Assignment: Provide only the number of lines below that contain the word "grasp".

START Supplied records

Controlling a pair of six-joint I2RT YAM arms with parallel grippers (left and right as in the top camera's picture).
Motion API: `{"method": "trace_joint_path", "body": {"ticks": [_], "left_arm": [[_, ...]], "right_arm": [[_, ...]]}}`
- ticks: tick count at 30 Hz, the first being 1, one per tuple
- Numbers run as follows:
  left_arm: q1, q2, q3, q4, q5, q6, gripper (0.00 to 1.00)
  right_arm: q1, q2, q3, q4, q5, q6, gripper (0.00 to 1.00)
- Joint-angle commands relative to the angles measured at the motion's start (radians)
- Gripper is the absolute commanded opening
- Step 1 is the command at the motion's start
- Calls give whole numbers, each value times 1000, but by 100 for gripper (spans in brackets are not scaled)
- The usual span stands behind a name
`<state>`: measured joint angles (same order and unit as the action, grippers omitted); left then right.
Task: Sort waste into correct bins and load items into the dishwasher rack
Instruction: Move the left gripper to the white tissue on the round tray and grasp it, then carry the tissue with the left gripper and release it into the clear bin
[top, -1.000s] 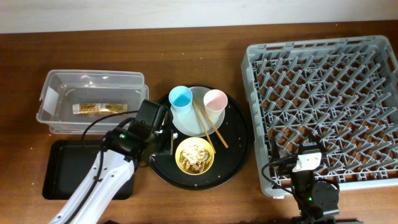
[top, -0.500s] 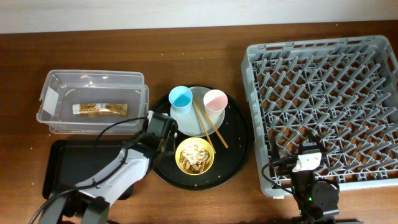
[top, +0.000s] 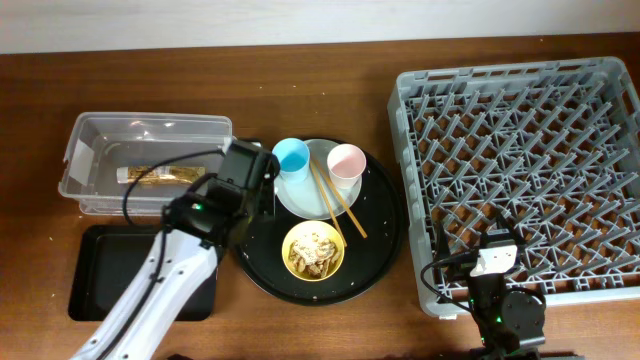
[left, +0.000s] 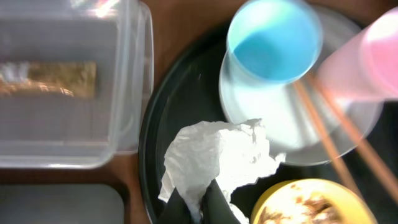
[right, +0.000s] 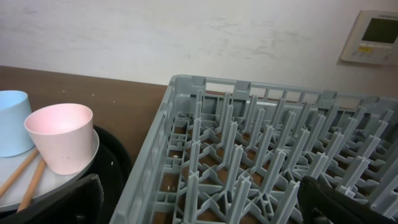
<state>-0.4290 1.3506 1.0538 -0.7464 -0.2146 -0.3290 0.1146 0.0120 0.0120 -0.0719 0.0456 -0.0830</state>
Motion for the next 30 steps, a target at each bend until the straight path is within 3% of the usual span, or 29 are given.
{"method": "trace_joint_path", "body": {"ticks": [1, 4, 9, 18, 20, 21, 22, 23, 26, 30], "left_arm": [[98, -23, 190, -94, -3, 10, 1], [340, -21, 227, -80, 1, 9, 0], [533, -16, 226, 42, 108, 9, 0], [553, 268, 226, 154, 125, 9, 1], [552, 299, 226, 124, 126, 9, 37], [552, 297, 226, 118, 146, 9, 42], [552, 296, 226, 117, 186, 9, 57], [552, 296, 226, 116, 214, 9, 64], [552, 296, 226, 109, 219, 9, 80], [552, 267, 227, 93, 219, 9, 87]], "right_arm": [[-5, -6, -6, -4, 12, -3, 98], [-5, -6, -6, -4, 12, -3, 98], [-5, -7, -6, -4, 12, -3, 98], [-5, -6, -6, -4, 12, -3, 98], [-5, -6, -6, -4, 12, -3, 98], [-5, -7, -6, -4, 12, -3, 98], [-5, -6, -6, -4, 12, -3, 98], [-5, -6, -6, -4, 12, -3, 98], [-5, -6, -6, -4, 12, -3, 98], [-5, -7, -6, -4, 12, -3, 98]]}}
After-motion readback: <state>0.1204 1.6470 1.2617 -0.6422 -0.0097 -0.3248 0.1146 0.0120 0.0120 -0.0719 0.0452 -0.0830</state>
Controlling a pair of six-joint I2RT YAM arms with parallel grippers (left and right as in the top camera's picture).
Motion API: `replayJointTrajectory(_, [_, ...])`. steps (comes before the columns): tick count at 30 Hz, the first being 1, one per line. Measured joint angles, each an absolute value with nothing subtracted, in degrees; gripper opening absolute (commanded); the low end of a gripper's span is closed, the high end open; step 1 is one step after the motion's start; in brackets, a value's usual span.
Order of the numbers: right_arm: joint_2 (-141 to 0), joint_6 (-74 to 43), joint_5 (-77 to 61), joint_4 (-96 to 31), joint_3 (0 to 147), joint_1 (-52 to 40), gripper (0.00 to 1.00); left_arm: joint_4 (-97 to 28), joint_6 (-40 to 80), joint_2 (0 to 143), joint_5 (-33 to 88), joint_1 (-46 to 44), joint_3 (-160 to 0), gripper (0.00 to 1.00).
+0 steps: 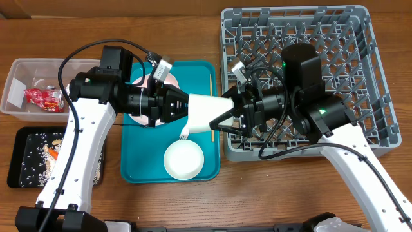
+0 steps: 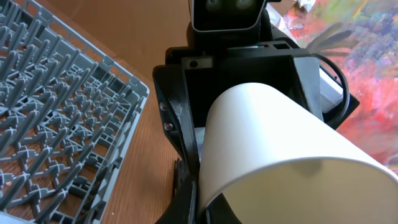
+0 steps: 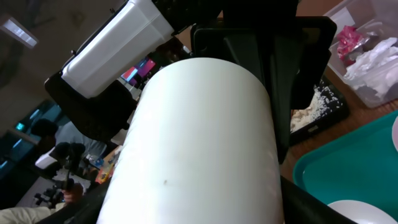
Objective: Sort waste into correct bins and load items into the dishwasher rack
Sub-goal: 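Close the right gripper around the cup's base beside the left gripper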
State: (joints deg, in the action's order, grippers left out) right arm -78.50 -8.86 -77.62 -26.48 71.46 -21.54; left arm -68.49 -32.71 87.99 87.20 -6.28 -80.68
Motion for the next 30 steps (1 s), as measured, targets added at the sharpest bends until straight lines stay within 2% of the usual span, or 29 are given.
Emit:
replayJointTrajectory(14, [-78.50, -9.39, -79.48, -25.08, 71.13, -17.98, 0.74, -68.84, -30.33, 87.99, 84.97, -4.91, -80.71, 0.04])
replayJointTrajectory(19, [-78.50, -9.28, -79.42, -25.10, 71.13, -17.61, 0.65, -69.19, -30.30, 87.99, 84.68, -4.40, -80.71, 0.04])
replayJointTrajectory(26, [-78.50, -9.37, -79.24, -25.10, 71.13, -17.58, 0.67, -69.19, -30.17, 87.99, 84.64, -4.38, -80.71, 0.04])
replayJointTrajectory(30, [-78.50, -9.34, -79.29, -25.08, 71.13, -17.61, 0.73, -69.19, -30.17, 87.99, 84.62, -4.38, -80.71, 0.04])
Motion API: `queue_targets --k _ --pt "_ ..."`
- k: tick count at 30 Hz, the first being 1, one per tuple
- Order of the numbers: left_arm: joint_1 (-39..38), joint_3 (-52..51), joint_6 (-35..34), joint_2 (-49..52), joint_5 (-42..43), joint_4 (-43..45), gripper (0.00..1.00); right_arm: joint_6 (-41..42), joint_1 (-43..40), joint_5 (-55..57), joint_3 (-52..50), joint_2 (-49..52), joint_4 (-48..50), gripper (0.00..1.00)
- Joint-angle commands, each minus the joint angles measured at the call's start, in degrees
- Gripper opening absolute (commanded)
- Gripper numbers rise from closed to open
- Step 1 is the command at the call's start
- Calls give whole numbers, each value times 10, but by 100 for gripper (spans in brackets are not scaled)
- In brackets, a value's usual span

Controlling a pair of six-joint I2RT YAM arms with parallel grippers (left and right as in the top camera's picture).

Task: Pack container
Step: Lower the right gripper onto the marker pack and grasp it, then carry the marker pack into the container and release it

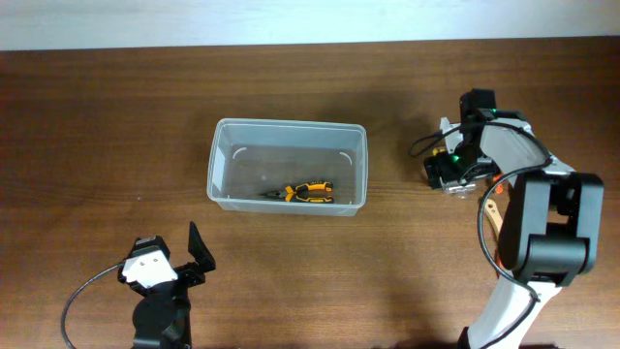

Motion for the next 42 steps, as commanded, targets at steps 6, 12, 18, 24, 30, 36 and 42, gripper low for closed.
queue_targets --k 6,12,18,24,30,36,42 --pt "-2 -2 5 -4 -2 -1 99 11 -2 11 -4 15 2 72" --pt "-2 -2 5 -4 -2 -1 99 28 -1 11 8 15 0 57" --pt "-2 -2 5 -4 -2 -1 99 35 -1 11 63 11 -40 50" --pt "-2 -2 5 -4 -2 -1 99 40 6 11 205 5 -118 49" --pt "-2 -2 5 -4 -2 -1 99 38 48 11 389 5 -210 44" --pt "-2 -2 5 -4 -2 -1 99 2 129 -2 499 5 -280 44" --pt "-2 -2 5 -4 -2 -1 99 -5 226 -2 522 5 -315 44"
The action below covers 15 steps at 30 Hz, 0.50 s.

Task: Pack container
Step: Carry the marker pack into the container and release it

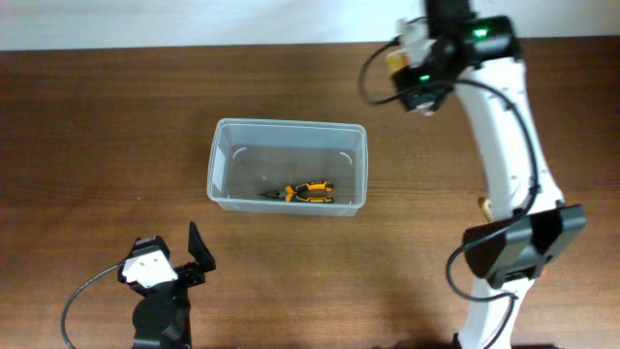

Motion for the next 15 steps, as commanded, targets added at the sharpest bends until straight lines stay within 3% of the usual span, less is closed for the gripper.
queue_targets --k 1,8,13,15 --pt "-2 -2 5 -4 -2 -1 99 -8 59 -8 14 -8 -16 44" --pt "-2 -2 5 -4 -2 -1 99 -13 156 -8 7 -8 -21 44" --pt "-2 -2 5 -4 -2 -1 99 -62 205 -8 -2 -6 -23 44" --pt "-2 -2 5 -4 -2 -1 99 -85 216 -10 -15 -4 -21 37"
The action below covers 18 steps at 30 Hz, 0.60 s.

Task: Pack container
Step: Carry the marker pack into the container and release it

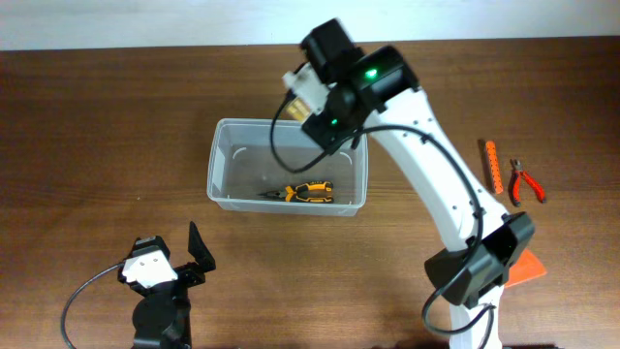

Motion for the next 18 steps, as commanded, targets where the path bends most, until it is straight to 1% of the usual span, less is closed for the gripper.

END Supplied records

Result: 2